Na de dolfijnentour lopen we Lovina nog even door en drinken we een kopje koffie bij een lokaal tentje. We keken wel even gek op toen we “Onderweg” voorbij hoorden komen op de radio. Blijkbaar is dat nummer hier super populair geweest, te raar. 18 mei breekt aan en het is tijd om naar onze laatste verblijfplaats te trekken: Ubud, het “spirituele centrum” van Bali. Kapitein Madé blijkt een man van vele talenten en scheurt met het grootste gemak de stijlste en meest kronkelende bergpaadjes op, en dat terwijl de regen is losgebarsten en het weggetje steeds meer op een rivier gaat lijken. Deze keer met een auto, in plaats van een boot. Om te voorkomen dat je het verkeerde beeld krijgt. We stoppen onderweg bij de bekende Handara gate en Pura Ulun Danu Bratan, een watertempel hoog in de Balinese bergen. Gelukkig stopt het met regenen precies als we aankomen bij de watertempel, wat een geluk. Na een wandeling door de tuinen van het tempelcomplex trakteren we Madé op een linch en scheuren we door richting Ubud. Op suggestie van de chauffeur/kapitein/man die alles kan stoppen we nog bij een koffieplantage voor een koffie- en theeproeverij, en om de befaamde Kopi Luwak te proberen. Dit is de duurste koffie ter wereld, doordat de koffiebessen worden opgegeten door wilde civetkatten, die ze vervolgens weer uitpoepen. De uitgepoepte bonen worden verzameld, uitgebreid gereinigd, de vliesjes worden erafgehaald en tot slot wordt de koffie nog gebrand. Minder vies dan het klinkt: het ruikt gewoon naar koffie. De smaak is heel anders, veel milder dan we gewend zijn van een bakkie pleur. Toch zijn we niet om, met een prijs van zo’n €200-€300 per kilo. Na deze laatste stop rijden we door naar ons hotel, deze valt goed in de smaak! 

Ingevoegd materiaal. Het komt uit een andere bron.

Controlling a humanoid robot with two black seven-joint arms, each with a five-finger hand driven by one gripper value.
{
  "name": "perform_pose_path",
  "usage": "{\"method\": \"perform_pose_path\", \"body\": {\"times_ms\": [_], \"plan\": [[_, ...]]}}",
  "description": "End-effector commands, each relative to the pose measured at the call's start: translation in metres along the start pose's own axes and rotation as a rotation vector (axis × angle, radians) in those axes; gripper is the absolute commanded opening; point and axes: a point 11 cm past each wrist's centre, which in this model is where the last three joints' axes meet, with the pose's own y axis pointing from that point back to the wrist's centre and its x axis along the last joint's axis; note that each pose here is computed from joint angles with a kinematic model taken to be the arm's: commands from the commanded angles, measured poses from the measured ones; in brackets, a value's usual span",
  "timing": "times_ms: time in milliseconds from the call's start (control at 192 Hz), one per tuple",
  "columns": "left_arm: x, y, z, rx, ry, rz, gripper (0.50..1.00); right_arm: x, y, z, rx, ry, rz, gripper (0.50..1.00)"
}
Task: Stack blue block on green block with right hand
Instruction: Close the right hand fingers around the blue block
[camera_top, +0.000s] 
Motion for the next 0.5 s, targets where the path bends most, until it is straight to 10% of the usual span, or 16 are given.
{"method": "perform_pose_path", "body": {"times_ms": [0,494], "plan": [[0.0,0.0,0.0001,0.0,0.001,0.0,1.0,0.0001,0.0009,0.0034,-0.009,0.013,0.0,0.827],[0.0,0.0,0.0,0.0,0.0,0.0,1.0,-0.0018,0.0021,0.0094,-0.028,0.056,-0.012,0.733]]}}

Handara gateWatertempelKoffie- en theeproeverij

Op 19 mei hebben we Ubud te voet verkend: we zijn naar het Monkey Forest geweest, waar we de wilde aapjes die je hier overal ziet van dichtbij konden bewonderen. Daarna zijn we het stadje doorgewandeld, hebben we een drankje gedaan bij een café, de Saraswati-tempel van de buitenkant bewonderd, de markt van Ubud overgestruind en uiteindelijk teruggekeerd naar het hotel. Deze dag hebben we wel genoeg stappen gezet. 

Ontbijt in UbudMonkey forestSeraswati-tempel

Omdat de andere dingen die we willen zien en doen wat verder weg zijn, huren we op 20 mei voor 4 dagen een scooter. Allereerst vertrekken we naar Penglipuran (een authentiek Balinees dorp) en Tegallalang (wereldberoemde rijstterrassen). We belanden bij Tegallalang tot onze enkels in de modder en besluiten daarna maar even uit te rusten bij een restaurant in de buurt, waar we gelukkig even onze handen en voeten mochten wassen. Wat een vies gevoel is dat, op je bloten voeten door de modder. Ik ben blij dat we snel zijn omgekeerd, want we waren zeker niet bovengekomen zonder dat Ramons witte shirt onherkenbaar was geworden…

PenglipuranPenglipuran 2TegallalangZwembad bij het hotel

Ramon wilde nog heel graag een lokale pencak silat-docent vinden. Dat blijkt lastiger dan gedacht, veel clubs zijn gesloten en geven geen lessen meer als gevolg van de pandemie. Daarom zijn we vandaag een heel eind naar het zuiden gecrosst, richting Nusa Dua. Het is gelukt, morgenochtend van 8-10 mag hij meetrainen. Dat betekent wel dat we vroeg ons bed uit moeten, want het is zo’n 1,5 uur rijden…. Jikes! Maar goed, je moet er wat voor overhebben. Na even gechilld te hebben op het strand van Nusa Dua zijn we teruggereden en hebben we heerlijk gegeten onder het genot van livemuziek. Een heerlijke dag zo! Nu zijn we moe. Ramon ligt al te tukken, en ik ga zijn voorbeeld maar volgen, want de wekker gaat over 5,5 uur. Slaap lekker alvast allemaal!

Foto’s

2 Reacties

  1. Piet:
    22 mei 2022
    Weer een mooi verslag. Jullie moeten wel heel veel energie hebben voor wat jullie allemaal ondernemen.
    Heel mooi dat jullie dat met ons delen.
    Geniet nog van jullie laatste dagen op Bali !!
  2. Joyce Nagel:
    24 mei 2022
    Wat een mooie reis maken jullie! Geniet er nog van de laatste dagen en een goede terugvlucht!